→ TASK OBJECTIVE: Return, from the listing below, each line where the word "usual" appears.

→ INFORMATION SHOWN:
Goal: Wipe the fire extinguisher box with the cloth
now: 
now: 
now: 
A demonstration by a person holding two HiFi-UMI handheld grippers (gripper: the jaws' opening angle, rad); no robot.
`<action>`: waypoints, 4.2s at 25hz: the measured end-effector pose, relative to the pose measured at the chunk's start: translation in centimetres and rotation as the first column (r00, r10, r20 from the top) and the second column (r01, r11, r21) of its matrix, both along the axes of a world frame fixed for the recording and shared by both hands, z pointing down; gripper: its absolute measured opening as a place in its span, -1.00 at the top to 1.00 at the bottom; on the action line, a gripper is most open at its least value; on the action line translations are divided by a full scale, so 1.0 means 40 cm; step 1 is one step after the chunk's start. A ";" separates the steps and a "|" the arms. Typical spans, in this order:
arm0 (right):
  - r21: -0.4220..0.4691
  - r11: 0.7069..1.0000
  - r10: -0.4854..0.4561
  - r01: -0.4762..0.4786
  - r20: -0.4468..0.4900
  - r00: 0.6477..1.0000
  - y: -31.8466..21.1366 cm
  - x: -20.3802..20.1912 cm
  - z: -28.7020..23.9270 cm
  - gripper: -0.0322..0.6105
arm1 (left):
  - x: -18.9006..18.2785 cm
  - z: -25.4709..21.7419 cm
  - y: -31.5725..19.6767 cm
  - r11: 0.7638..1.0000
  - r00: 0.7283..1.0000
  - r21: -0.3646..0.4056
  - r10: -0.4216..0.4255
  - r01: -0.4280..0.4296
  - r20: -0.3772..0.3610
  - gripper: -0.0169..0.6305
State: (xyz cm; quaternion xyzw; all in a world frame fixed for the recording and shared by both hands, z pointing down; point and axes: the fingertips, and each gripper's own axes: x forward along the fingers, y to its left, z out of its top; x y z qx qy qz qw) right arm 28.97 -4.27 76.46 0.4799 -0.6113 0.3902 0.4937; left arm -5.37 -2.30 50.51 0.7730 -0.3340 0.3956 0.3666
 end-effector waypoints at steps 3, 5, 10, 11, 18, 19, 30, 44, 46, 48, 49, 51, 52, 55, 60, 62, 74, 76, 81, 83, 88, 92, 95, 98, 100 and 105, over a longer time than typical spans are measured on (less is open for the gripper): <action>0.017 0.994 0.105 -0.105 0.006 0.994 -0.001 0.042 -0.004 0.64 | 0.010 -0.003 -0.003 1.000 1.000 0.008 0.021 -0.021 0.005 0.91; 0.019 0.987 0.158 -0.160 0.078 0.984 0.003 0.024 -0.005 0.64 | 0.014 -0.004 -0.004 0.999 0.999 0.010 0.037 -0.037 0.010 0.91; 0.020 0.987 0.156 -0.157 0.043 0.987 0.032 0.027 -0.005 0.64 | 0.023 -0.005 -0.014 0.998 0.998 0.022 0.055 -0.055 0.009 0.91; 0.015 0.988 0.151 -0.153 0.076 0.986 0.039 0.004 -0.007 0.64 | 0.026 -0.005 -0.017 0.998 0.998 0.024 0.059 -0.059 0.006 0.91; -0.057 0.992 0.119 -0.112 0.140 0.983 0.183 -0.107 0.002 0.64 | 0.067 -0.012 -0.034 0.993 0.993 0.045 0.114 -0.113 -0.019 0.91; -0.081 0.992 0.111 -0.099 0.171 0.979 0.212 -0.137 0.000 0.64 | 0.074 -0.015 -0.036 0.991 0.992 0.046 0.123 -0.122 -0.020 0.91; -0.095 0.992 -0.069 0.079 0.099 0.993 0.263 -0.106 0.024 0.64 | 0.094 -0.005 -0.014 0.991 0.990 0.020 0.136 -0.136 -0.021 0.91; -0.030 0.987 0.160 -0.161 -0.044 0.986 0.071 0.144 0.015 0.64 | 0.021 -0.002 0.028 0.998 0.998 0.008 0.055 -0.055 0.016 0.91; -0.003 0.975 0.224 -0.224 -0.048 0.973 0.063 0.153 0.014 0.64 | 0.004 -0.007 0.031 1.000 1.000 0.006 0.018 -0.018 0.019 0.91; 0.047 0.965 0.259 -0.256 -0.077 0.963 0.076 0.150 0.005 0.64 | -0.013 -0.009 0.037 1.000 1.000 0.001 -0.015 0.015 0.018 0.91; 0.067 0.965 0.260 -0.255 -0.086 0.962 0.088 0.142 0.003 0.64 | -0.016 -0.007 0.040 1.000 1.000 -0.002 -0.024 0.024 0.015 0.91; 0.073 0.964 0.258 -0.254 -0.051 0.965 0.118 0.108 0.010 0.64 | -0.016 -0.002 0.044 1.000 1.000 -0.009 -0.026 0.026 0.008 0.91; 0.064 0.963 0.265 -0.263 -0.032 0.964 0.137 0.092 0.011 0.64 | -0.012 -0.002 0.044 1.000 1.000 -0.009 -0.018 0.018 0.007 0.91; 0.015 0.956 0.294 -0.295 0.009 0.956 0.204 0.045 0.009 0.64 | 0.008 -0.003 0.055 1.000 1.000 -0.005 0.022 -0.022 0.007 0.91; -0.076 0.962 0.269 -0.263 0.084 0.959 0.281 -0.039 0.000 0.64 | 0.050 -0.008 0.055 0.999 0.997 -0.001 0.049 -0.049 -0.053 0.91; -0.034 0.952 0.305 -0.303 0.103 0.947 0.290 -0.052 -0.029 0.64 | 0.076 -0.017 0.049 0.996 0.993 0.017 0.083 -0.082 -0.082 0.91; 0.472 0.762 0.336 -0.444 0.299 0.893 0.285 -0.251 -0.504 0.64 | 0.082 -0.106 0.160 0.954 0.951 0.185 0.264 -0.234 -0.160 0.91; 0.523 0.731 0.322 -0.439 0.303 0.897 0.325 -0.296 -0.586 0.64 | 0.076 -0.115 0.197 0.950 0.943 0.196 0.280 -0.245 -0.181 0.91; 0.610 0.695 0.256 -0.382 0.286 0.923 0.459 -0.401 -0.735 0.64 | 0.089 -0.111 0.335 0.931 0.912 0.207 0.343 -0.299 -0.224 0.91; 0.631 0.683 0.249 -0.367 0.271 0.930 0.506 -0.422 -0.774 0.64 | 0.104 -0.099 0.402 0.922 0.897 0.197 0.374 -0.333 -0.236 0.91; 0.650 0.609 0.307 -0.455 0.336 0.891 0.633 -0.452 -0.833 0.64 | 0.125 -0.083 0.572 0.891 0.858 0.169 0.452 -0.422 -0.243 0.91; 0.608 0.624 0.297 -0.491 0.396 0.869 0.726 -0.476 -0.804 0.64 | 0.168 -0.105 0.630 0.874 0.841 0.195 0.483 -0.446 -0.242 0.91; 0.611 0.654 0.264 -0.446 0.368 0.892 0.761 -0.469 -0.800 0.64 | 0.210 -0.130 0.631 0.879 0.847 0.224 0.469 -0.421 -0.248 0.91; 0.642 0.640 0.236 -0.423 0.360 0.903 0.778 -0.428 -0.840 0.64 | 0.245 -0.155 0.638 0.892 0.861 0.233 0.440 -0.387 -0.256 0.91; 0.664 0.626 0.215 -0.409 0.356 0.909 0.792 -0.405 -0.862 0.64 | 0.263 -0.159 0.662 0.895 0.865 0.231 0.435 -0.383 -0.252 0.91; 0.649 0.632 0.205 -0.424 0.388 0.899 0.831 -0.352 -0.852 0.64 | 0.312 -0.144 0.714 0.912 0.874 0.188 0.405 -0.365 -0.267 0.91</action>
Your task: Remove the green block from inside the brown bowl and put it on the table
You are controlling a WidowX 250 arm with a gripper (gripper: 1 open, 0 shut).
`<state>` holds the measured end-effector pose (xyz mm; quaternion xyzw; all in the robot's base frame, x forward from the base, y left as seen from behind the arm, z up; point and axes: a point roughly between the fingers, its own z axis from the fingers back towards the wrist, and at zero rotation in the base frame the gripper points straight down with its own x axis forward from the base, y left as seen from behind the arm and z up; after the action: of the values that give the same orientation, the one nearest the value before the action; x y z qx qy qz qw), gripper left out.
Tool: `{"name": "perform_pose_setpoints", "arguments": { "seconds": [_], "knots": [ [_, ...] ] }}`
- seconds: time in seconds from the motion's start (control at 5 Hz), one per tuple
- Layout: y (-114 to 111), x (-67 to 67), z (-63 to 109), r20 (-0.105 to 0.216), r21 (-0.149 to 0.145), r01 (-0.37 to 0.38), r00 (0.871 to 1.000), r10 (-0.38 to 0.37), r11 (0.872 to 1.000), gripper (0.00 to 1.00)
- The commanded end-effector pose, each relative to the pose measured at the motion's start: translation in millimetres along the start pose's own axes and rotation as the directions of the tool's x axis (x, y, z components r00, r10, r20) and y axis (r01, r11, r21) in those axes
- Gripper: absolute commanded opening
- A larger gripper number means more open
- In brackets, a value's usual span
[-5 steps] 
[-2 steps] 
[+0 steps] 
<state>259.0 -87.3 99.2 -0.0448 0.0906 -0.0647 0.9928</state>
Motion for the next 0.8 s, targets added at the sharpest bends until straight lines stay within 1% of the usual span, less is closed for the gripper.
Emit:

→ WRITTEN REPLY:
- In brackets, a value's usual span
Motion for the next 0.8 s, targets added at the sharpest bends until straight lines stay within 1% of the usual span, less is closed for the gripper.

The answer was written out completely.